PROBLEM DETAILS
A stretch of the entries below is to be set down exactly, running from the line with "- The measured" through the line with "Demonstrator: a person", both included, and no other line.

BEGIN ENTRIES SHOWN

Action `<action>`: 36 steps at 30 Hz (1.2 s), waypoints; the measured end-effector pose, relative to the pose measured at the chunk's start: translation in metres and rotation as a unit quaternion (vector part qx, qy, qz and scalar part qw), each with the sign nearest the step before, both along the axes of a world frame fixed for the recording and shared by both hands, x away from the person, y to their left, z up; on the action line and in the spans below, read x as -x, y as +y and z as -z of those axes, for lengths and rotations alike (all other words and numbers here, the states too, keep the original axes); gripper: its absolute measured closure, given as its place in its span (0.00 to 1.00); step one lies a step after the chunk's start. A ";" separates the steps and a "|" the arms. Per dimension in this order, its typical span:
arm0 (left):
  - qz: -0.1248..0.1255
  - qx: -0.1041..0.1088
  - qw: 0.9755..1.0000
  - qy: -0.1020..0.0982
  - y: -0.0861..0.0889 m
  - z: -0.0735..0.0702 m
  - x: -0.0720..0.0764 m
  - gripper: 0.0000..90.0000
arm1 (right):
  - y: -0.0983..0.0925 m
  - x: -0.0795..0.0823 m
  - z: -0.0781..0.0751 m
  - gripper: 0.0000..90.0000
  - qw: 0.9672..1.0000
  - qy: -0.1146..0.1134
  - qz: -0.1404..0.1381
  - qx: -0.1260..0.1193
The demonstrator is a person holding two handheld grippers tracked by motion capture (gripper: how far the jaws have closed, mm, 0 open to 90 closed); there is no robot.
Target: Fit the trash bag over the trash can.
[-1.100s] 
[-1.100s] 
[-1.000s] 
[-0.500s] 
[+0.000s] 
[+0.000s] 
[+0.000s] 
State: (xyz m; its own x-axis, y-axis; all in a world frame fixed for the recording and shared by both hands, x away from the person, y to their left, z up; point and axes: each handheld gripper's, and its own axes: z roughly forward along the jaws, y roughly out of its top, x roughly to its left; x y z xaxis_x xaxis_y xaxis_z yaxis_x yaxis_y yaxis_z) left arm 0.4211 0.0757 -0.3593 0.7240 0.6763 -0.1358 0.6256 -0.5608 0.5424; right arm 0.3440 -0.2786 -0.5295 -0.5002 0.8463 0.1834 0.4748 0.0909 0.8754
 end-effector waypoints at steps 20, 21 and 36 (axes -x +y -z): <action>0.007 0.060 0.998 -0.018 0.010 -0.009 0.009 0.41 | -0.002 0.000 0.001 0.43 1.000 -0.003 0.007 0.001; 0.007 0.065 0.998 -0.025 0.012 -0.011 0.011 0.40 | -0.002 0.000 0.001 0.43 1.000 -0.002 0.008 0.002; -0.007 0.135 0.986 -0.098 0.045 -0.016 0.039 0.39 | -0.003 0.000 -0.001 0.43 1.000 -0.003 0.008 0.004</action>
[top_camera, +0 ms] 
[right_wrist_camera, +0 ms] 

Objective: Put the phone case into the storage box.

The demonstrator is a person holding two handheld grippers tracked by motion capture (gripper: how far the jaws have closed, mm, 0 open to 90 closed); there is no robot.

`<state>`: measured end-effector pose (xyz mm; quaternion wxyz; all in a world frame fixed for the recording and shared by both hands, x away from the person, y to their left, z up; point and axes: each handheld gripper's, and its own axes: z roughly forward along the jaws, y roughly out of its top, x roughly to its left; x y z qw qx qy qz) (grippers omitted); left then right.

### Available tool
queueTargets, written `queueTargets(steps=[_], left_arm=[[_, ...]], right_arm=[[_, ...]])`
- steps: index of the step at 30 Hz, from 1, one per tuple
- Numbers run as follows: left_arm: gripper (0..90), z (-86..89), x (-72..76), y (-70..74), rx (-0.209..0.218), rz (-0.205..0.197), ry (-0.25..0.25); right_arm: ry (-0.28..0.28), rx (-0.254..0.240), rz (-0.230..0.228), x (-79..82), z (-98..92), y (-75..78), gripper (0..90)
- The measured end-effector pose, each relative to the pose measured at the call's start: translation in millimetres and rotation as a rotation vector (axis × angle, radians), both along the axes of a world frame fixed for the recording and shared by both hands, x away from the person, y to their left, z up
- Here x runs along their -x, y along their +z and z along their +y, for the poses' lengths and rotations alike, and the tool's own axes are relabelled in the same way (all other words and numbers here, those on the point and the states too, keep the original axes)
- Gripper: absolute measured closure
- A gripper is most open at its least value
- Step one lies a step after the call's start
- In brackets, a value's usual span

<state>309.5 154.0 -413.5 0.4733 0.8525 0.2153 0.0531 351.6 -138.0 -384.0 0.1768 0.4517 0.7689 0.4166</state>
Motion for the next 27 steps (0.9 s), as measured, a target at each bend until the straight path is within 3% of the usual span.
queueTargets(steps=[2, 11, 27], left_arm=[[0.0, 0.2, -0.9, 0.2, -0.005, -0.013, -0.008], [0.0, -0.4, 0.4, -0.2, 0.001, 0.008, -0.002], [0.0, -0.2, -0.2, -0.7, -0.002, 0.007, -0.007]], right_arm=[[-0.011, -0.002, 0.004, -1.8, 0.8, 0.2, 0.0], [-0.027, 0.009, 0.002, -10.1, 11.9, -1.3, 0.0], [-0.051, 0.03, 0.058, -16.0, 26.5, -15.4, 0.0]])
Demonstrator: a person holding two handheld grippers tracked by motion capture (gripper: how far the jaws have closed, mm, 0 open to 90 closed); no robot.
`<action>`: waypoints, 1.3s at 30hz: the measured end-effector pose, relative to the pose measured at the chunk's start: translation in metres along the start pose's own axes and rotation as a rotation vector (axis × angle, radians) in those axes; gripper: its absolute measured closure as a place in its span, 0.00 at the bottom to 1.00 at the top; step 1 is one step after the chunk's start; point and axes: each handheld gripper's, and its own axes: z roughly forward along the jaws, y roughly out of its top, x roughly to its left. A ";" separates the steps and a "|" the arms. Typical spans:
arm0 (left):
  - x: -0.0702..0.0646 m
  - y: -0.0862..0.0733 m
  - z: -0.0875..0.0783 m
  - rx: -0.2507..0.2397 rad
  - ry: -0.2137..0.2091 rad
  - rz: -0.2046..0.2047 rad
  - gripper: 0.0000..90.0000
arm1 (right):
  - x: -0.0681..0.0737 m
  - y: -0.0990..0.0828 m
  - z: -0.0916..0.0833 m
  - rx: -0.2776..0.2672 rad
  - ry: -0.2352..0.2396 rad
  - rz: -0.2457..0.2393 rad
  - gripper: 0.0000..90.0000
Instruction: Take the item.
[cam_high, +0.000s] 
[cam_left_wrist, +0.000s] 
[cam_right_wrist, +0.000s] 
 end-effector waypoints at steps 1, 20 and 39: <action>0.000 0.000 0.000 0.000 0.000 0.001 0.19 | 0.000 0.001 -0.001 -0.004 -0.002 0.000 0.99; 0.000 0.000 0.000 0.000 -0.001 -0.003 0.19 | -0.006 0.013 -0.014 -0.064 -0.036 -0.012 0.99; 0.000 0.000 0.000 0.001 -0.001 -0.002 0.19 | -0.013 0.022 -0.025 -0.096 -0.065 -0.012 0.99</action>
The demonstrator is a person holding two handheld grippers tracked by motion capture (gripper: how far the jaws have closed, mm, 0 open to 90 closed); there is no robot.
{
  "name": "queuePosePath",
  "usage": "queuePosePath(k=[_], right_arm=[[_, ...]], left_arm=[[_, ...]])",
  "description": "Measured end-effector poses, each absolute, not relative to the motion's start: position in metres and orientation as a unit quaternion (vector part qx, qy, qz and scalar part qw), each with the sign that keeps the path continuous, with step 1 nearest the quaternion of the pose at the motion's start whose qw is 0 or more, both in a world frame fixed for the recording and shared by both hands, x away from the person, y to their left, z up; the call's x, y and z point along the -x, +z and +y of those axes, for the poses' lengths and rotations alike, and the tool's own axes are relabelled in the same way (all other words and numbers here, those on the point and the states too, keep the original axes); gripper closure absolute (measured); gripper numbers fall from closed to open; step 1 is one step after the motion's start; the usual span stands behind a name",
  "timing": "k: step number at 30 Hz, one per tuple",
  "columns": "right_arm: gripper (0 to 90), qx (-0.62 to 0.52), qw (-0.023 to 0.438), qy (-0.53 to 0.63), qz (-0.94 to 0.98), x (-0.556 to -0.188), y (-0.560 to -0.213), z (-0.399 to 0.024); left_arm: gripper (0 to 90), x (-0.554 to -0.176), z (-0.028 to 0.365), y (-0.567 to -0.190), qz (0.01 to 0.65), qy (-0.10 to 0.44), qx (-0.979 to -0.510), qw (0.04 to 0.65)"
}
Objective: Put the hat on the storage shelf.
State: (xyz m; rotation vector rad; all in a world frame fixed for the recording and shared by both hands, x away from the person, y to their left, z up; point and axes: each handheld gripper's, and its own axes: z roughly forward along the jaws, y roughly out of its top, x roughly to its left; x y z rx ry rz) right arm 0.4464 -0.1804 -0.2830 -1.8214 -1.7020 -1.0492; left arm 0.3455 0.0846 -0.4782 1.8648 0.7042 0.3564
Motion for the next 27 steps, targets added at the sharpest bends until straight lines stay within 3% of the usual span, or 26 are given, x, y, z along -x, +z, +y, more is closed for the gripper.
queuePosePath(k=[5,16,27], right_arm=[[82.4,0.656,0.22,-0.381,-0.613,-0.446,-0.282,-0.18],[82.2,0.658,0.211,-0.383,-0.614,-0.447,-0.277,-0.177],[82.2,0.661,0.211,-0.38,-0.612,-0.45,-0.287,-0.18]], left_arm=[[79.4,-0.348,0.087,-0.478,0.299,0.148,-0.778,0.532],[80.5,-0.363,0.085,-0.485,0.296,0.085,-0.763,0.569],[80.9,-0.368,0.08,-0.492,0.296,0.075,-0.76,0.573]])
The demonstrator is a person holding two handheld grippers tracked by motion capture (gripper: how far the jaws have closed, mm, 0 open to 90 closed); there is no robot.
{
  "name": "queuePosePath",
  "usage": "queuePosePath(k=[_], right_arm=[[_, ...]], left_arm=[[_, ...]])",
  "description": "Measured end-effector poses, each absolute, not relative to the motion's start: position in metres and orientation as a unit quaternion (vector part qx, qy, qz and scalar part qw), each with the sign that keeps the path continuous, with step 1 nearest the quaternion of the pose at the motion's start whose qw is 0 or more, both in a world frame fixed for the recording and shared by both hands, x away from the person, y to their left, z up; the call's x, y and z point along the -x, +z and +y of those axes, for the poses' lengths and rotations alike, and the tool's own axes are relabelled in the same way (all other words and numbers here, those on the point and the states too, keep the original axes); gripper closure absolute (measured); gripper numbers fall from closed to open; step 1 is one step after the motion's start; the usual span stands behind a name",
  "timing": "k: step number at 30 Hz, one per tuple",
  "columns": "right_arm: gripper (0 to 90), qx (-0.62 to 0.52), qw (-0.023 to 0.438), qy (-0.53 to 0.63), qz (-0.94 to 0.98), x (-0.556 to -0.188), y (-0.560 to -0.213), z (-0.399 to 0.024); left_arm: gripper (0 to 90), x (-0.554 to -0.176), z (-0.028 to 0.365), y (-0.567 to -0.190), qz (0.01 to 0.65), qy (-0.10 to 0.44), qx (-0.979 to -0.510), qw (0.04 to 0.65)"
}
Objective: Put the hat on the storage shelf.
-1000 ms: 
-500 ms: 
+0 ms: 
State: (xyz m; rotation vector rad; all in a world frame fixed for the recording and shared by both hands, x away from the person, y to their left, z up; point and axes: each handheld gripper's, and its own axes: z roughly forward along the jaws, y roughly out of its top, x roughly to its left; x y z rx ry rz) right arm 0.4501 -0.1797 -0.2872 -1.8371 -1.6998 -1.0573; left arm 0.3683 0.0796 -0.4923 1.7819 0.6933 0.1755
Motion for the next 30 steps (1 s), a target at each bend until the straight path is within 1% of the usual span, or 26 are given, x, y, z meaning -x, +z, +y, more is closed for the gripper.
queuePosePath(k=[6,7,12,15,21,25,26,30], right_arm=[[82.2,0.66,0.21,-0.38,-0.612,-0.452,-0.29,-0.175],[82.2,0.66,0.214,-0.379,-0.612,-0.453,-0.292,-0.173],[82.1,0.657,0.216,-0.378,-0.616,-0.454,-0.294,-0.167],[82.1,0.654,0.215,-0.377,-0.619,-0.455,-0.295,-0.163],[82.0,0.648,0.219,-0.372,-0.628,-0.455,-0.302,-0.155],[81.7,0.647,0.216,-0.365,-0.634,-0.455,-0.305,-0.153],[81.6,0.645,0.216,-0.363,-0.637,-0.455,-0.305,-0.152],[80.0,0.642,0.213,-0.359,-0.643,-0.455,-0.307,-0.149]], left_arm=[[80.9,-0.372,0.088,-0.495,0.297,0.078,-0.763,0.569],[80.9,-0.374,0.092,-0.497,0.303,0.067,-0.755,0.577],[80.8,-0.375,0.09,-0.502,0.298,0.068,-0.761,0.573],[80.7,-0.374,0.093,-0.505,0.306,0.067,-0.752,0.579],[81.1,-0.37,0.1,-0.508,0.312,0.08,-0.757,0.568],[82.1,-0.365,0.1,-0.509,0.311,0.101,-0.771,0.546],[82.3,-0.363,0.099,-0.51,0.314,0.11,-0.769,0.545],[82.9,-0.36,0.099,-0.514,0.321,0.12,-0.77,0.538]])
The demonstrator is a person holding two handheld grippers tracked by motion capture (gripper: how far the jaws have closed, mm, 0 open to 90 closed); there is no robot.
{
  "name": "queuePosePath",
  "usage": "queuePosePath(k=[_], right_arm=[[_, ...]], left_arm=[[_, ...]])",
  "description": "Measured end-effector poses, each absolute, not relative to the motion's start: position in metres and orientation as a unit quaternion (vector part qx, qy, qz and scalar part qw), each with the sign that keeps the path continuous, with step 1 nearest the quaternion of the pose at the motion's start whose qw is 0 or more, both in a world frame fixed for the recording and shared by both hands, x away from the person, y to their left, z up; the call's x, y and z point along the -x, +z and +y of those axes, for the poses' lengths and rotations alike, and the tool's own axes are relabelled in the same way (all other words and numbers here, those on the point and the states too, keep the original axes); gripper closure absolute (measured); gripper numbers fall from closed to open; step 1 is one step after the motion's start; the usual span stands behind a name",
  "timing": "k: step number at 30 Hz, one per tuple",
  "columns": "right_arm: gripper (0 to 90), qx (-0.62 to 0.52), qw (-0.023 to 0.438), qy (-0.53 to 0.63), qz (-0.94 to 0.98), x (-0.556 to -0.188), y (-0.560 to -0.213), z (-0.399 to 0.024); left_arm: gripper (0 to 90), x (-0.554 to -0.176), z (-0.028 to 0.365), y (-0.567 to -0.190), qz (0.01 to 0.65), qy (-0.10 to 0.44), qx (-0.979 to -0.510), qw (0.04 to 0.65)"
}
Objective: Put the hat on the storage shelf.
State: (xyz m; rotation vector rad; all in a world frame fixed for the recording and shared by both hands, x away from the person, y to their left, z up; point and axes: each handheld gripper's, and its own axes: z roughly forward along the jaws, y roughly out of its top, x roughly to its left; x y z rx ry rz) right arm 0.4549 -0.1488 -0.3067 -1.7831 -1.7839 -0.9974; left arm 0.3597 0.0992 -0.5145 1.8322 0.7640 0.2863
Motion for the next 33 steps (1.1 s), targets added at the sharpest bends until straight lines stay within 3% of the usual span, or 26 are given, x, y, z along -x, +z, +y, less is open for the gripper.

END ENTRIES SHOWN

ANSWER TO THIS PROBLEM
- The measured end-effector pose, each relative to the pose measured at the call's start: translation in millimetres and rotation as a rotation vector (axis × angle, radians), both along the axes of a world frame fixed for the recording and shared by both hands, x away from the person, y to their left, z up
- Here x runs along their -x, y along their +z and z along their +y, for the poses' lengths and rotations alike, and the tool's own axes are relabelled in the same way (all other words and numbers here, those on the point and the states too, keep the original axes)
- Gripper: absolute measured closure
- A gripper is most open at its least value
- Step one lies a step after the call's start
- In brackets, a value's usual span

<state>309.5 154.0 -413.5 0.4733 0.8525 0.2153 0.0531 351.6 -138.0 -384.0 0.1768 0.4517 0.7689 0.4166</state>
Motion for the next 27 steps (0.9 s), as measured, a target at each bend until the straight path is within 3% of the usual span.
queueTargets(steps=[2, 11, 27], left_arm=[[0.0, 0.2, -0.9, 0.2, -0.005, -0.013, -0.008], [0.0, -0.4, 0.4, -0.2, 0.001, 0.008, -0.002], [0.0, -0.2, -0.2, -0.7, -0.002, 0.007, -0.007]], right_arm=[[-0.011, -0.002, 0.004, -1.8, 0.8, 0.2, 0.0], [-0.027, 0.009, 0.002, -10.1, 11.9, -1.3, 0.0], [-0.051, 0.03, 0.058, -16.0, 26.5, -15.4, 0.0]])
Demonstrator: a person holding two handheld grippers tracked by motion capture (gripper: how far the jaws have closed, mm, 0 open to 90 closed); no robot.

This exercise requires no additional output.